Improving model performance- Many methods are designed to give us an understanding which we can use to improve the model’s performance. The drawbacks of this model are its current efficiency and an unequal set of training data, which can be addressed to optimize the model’s output.
As an example, saliency maps (such as Visualizing and Understanding Atari Agents and Grad-CAM: Visual Explanations from Deep Networks via Gradient-based Localization) can show us what
Debugging model- Similar to the Improving model performance, especially in deep learning, the Debugging model focuses on finding and fixing incorrect model behaviour. This model helps clarify the difference between Improving model performance. For example, we might say a model is implemented and executed correctly if its implementation is fully faithful to the conception in your head or some pseudocode, mathematical formula or design document.

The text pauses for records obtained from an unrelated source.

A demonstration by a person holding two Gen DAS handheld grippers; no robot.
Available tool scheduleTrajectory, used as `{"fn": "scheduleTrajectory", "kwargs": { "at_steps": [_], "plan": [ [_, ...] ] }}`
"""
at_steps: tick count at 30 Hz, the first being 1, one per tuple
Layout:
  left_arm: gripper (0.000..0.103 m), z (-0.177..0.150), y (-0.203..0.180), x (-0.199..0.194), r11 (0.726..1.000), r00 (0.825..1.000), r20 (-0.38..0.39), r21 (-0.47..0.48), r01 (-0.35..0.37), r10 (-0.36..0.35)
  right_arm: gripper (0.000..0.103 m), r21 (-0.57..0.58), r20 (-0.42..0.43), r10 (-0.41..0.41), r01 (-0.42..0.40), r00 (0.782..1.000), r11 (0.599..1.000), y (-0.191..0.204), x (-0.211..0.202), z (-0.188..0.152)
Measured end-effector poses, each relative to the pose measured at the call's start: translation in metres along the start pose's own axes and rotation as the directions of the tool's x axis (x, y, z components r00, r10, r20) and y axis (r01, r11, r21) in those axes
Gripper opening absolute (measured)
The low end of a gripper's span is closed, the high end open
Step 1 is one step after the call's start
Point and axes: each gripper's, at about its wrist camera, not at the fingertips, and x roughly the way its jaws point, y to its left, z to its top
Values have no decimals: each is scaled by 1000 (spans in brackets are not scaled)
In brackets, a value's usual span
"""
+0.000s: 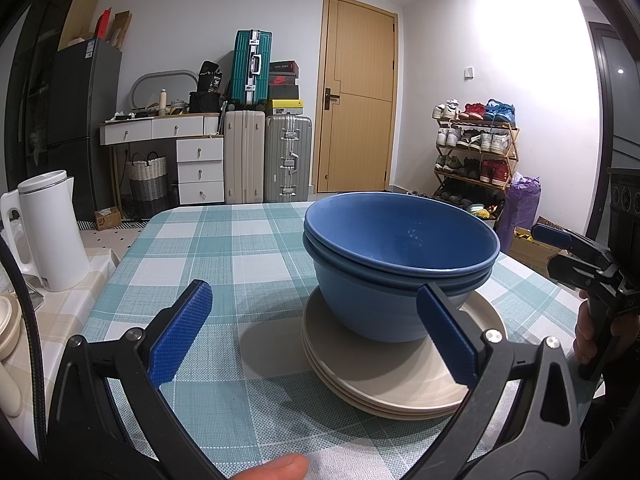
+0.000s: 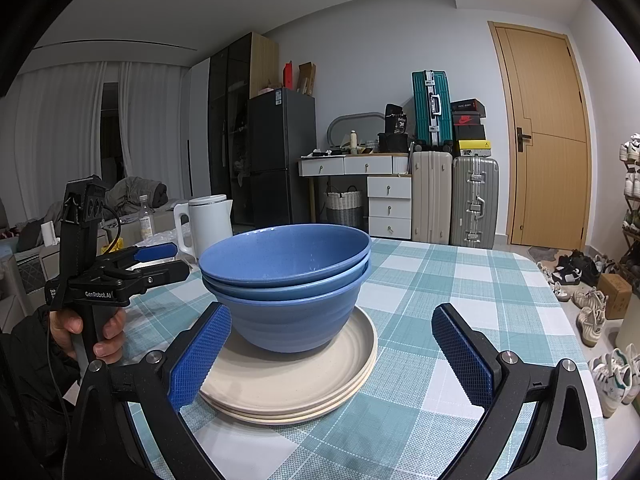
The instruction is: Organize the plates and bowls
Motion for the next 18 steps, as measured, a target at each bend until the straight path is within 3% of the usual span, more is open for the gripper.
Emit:
{"fn": "scheduleTrajectory", "kwargs": {
  "at_steps": [18],
  "plan": [
    [102,-1,0,0,1000,1000,1,0,0,0,102,0,-1,0,0,1000,1000,0,0,0]
  ]
}}
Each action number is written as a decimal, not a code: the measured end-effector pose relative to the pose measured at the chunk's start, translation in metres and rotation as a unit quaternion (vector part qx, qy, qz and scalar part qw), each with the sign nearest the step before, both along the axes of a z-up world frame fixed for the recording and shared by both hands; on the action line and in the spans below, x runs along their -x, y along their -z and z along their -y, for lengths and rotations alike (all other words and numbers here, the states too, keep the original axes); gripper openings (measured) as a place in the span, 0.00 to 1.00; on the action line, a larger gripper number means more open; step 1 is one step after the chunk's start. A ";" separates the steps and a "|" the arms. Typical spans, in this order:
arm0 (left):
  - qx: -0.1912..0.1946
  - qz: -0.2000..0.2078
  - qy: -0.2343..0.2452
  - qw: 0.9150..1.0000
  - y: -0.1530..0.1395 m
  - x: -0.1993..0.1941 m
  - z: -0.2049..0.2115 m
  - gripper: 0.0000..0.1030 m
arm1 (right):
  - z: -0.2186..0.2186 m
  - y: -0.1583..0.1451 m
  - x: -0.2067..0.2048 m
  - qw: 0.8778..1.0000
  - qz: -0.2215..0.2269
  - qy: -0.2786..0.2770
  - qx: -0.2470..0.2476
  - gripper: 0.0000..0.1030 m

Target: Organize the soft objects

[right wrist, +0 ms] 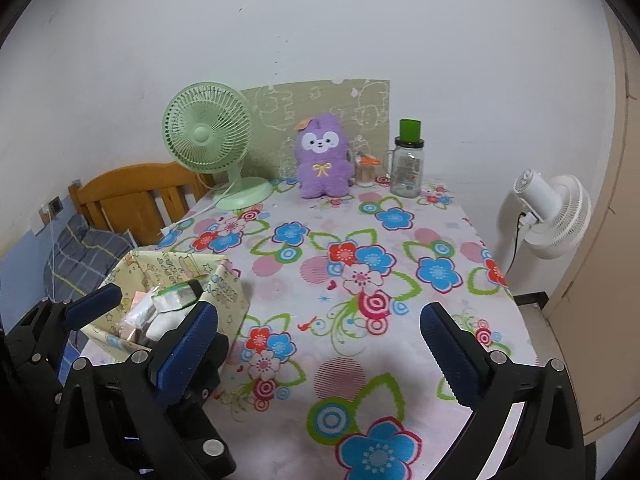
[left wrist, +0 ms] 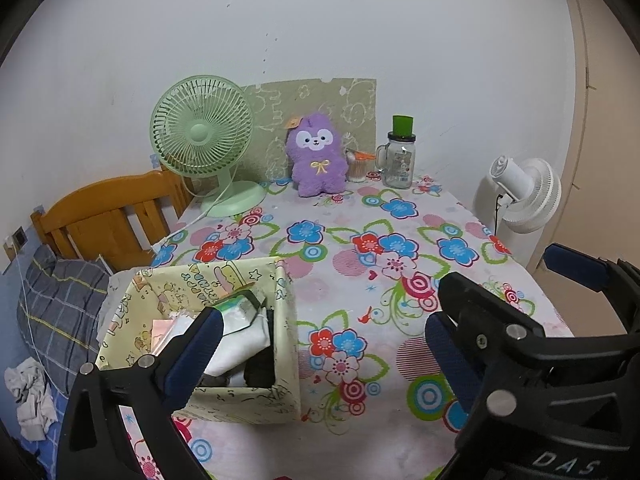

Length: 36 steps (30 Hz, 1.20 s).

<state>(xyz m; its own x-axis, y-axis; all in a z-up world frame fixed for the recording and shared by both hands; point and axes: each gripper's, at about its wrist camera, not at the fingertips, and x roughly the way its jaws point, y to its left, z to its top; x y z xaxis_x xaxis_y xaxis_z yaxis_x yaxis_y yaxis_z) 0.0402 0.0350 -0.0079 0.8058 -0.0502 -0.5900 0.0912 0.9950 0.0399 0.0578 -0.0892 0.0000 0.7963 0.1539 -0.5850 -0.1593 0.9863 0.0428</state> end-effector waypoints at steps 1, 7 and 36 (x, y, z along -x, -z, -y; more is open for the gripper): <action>0.000 0.001 0.000 1.000 0.000 0.001 0.001 0.99 | 0.002 0.000 0.002 1.000 0.001 0.002 0.001 1.00; -0.002 0.007 -0.004 1.000 -0.001 0.010 0.006 0.99 | 0.016 -0.001 0.011 1.000 0.007 0.014 0.005 1.00; -0.002 0.048 -0.005 0.999 -0.005 0.033 -0.009 1.00 | 0.032 -0.013 0.052 0.995 0.066 0.058 0.042 1.00</action>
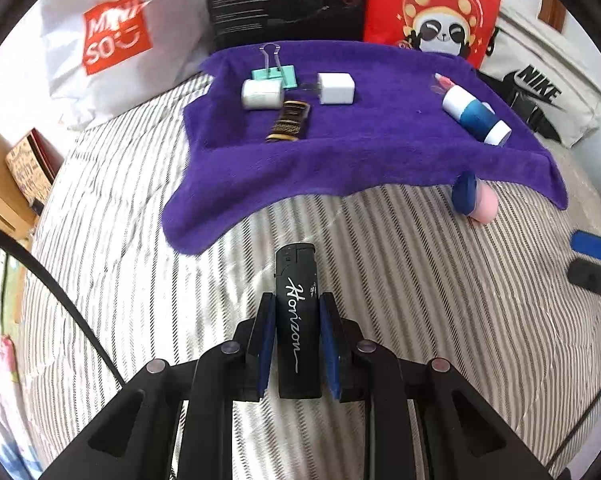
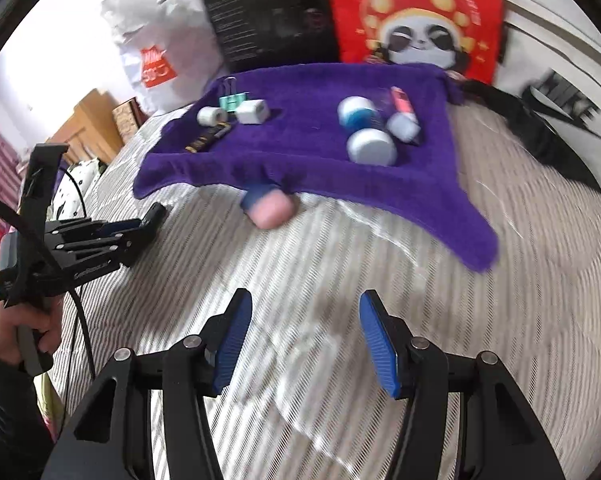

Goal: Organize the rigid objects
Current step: 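Grasp the pink-and-blue jar with the right tool while the left holds the Horizon tube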

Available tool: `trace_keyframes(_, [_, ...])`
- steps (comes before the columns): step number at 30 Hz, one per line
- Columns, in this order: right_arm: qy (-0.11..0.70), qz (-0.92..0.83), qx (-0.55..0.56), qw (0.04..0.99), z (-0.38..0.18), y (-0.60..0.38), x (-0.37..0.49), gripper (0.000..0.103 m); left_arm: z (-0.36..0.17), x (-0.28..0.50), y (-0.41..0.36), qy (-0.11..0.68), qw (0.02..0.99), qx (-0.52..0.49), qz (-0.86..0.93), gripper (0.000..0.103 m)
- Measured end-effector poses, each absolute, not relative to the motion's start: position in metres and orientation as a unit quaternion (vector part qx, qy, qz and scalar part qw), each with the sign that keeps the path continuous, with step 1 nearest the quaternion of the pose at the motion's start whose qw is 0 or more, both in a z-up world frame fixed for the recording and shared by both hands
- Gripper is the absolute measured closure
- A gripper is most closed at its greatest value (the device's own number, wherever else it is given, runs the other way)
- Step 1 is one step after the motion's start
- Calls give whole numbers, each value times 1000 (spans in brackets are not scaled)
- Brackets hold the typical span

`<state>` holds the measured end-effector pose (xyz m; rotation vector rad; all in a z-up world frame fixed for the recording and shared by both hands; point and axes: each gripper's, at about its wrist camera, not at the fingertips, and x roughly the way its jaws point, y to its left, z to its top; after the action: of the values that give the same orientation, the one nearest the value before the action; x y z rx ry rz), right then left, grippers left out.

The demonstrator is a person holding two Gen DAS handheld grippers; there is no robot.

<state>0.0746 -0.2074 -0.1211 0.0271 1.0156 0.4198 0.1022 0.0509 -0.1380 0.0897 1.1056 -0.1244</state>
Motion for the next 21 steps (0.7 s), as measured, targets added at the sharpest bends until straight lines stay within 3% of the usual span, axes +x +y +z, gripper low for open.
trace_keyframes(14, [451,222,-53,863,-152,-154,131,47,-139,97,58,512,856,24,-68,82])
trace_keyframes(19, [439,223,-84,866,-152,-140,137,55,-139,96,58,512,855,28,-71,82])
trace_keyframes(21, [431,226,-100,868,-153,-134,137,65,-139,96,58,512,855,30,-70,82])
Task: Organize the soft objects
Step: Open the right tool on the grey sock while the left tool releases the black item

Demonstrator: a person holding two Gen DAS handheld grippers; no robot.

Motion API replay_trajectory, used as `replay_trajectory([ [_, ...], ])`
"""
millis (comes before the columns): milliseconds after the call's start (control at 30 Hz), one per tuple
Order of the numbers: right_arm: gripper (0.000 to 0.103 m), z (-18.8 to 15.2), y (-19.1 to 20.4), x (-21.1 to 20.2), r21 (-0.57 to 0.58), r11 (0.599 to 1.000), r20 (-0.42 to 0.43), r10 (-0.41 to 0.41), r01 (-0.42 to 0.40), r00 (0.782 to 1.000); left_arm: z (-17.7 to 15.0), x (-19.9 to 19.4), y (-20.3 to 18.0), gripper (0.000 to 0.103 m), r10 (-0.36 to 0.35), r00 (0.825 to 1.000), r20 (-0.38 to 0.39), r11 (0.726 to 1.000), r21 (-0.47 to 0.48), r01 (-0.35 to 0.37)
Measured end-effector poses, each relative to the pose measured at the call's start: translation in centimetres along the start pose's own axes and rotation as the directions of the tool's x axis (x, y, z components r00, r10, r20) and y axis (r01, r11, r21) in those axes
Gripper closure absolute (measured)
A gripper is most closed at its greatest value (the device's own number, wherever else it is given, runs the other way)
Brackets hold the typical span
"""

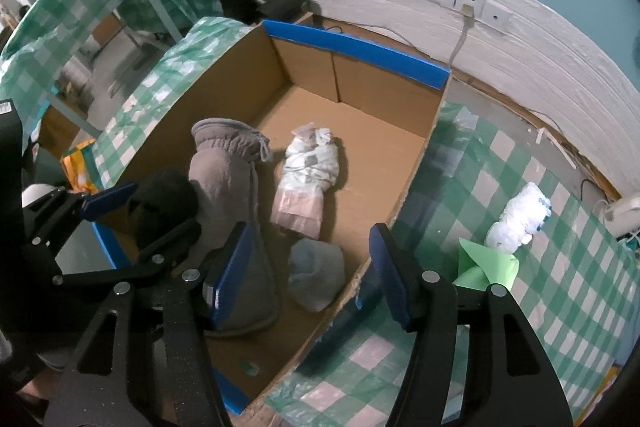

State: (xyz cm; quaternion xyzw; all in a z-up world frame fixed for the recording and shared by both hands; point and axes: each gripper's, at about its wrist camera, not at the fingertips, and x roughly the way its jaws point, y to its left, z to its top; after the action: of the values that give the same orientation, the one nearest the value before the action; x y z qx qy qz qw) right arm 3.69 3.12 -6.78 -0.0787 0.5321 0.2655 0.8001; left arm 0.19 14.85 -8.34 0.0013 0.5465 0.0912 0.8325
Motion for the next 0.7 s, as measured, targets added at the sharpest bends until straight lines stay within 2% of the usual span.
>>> replay_trajectory([
  [500, 0.039, -0.4, -2.2, -1.8, 0.056, 0.998, 0.034, -0.015, 0.013, 0.999, 0.3, -1.3, -1.2, 0.026, -0.039, 0.999, 0.032, 0.999, 0.015, 0.038],
  [700, 0.039, -1.3, -3.4, -2.6, 0.078, 0.997, 0.045, -0.028, 0.024, 0.999, 0.4, -2.3, -3.0, 0.025, -0.062, 0.996, 0.057, 0.997, 0.058, 0.059],
])
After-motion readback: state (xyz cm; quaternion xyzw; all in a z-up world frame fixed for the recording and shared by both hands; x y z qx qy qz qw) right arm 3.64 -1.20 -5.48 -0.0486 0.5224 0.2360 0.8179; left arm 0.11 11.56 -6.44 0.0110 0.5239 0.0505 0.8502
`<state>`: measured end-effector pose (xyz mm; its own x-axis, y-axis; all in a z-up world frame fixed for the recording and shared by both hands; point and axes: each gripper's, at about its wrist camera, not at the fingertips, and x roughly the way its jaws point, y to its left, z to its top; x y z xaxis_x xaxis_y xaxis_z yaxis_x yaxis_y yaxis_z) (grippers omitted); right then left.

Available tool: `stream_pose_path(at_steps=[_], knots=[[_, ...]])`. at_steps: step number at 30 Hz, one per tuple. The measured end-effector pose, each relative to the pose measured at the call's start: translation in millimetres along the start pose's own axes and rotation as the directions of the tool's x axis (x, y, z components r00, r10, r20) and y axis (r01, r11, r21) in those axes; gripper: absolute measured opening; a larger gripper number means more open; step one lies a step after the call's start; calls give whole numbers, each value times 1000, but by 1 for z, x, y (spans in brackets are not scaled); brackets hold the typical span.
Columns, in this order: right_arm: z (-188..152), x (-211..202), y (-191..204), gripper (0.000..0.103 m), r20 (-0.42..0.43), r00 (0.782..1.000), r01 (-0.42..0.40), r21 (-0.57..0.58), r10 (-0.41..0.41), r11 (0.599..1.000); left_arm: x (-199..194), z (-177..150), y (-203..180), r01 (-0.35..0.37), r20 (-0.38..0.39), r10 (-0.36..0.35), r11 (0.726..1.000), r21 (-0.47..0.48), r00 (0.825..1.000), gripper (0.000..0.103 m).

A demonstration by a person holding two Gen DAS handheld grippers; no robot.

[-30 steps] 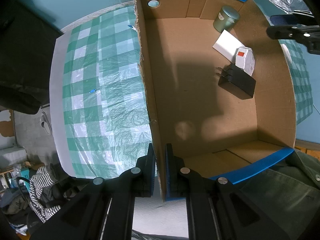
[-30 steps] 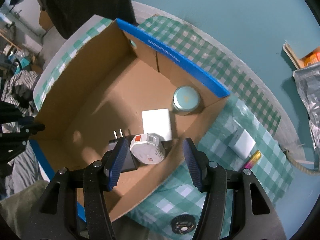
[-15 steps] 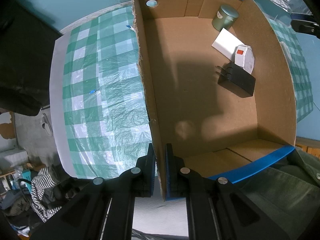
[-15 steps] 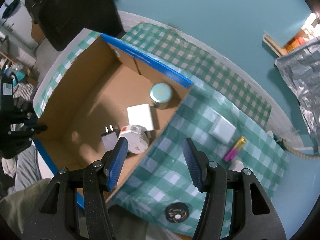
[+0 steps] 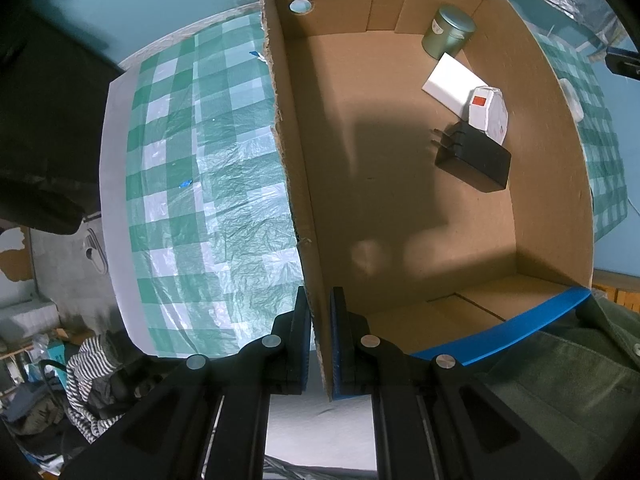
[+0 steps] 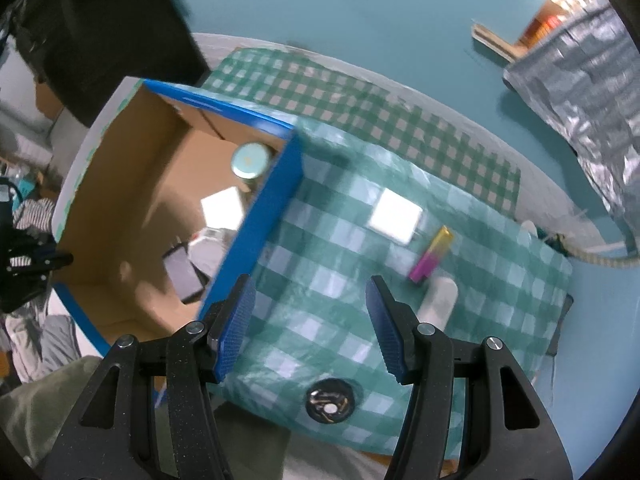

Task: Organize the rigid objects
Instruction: 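Move the open right gripper back to the table and grasp the white oval power bank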

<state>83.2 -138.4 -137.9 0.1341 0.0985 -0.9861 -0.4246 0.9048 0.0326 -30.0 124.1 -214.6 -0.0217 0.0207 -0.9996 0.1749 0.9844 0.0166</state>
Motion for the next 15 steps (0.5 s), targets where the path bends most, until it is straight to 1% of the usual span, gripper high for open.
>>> stream_pose_path(at_steps=[3, 7, 15], knots=[[-6, 6, -20, 58, -15, 1000, 18, 33, -17, 999, 0, 0, 0, 0, 0, 0, 1000, 0, 1000, 8], [-13, 15, -49, 58, -33, 999, 24, 94, -21, 995, 0, 0, 0, 0, -1, 0, 1000, 0, 1000, 8], [-23, 39, -103, 58, -58, 997, 58, 196, -47, 979, 1, 0, 0, 0, 0, -1, 1000, -4, 1000, 8]])
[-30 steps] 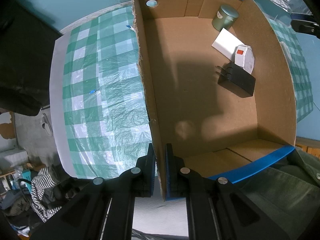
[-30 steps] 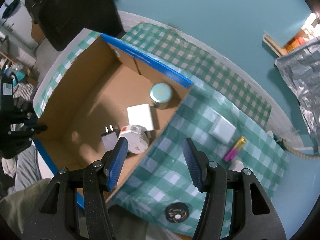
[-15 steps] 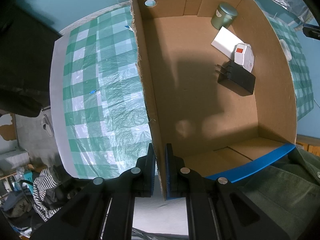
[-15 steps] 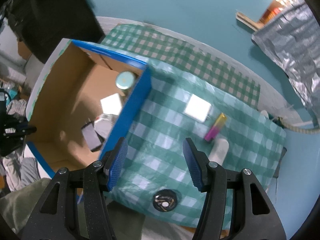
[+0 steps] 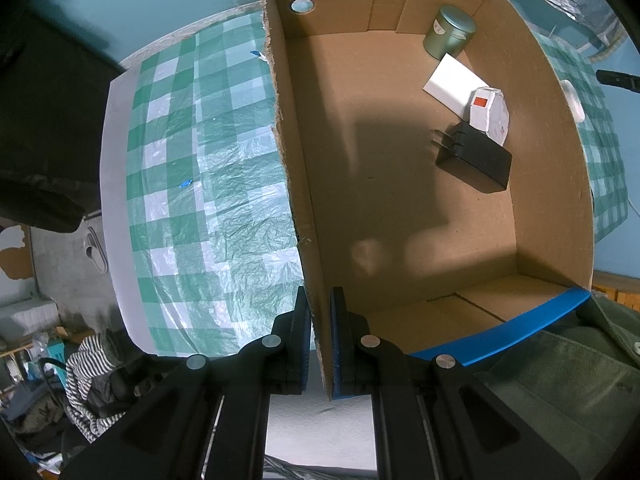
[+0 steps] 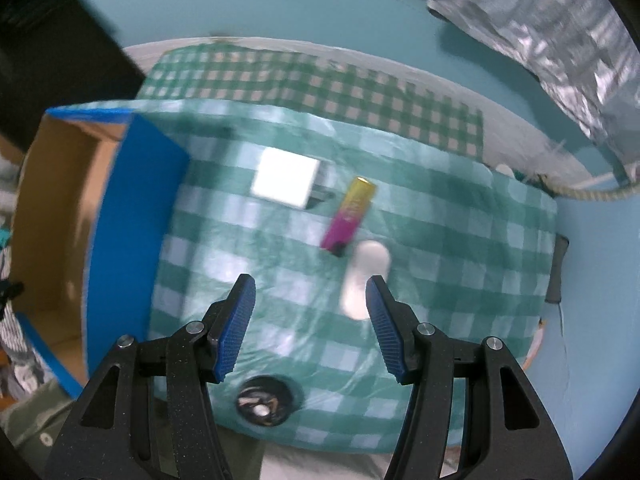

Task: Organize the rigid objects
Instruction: 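Move the open right gripper back to the table and grasp the white oval power bank, then carry the white power bank with the right gripper into the box and release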

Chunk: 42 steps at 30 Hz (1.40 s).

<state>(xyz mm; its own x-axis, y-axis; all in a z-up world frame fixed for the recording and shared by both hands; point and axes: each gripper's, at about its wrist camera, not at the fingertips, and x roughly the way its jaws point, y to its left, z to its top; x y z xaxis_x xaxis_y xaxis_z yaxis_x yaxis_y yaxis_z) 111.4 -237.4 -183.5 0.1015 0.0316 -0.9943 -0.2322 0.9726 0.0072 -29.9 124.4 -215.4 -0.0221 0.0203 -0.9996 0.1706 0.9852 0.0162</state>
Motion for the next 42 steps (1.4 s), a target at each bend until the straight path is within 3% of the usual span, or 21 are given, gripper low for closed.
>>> stream_pose_path(at_steps=[12, 19, 25, 42], knots=[[3, 64, -52, 58, -100, 995, 9, 120, 3, 993, -1, 1, 1, -2, -2, 2, 1000, -22, 1000, 8], [1, 87, -54, 56, -128, 992, 10, 139, 8, 990, -1, 1, 0, -8, -4, 8, 1000, -30, 1000, 8], [2, 96, -52, 37, -136, 991, 22, 146, -2, 989, -1, 0, 1, -7, -4, 7, 999, -34, 1000, 8], [-2, 102, -42, 37, -159, 987, 40, 127, -19, 991, -1, 0, 2, -4, -2, 4, 999, -37, 1000, 8]])
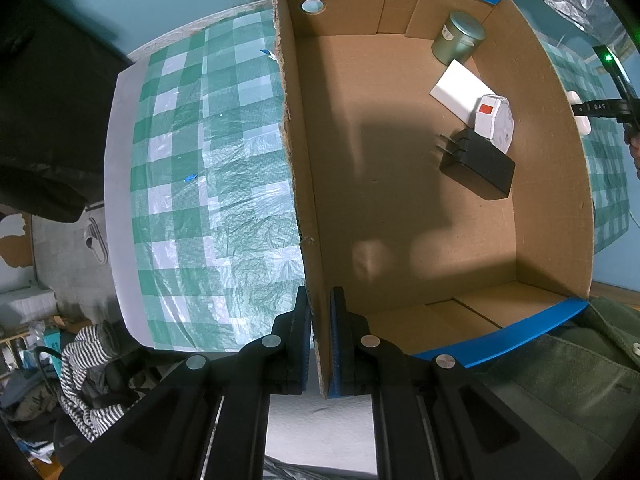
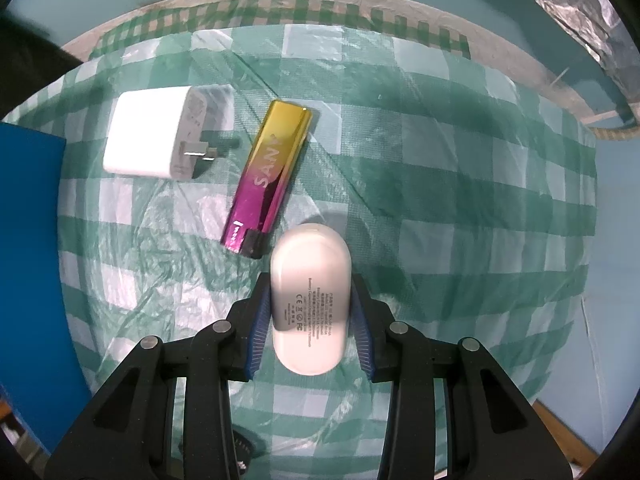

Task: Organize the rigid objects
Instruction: 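Carry the white power bank with the right gripper into the box and release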

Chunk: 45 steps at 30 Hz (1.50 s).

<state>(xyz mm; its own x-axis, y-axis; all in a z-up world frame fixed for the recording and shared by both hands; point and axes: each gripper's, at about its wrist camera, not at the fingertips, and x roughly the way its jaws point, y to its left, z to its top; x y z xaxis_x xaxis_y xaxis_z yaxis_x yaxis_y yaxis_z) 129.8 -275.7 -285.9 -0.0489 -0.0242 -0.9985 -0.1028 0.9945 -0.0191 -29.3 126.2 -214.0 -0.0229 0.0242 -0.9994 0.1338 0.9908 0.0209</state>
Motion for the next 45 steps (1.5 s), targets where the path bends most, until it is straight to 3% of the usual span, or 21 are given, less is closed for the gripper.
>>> stream_pose_path(at_steps=[21, 45], knots=[[-10, -67, 57, 37, 40, 994, -94, -135, 100, 986, 1, 1, 0, 2, 3, -3, 1000, 6, 1000, 8], [2, -139, 173, 37, 116, 977, -119, -405, 180, 907, 1, 1, -1, 9, 9, -9, 1000, 7, 1000, 8]])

It must be noted that many interpretability techniques may not solely focus on one of the objectives listed above but instead create a broad comprehension or Feature Visualization techniques, such as the Activation Atlas, are examples of Generic Understanding methods. For example, the Activation Atlas paper outlines a method for Generic Understanding that can be used to produce adversarial examples, which is Predicting Behaviour based on overlapping natural images.
How is interpretability different from model explainability?
Interpretability concerns how accurately a machine learning model can associate a cause with an effect. Explainability has to do with the ability of the parameters, often hidden in Deep Nets, to justify the results.
What is the trade-off between accuracy and interpretability?
A study found that even though opaque methods tend to yield higher accuracies than transparent ones, one can still get relatively accurate predictions by choosing an interpretable model – with only a minimal cost in terms of performance.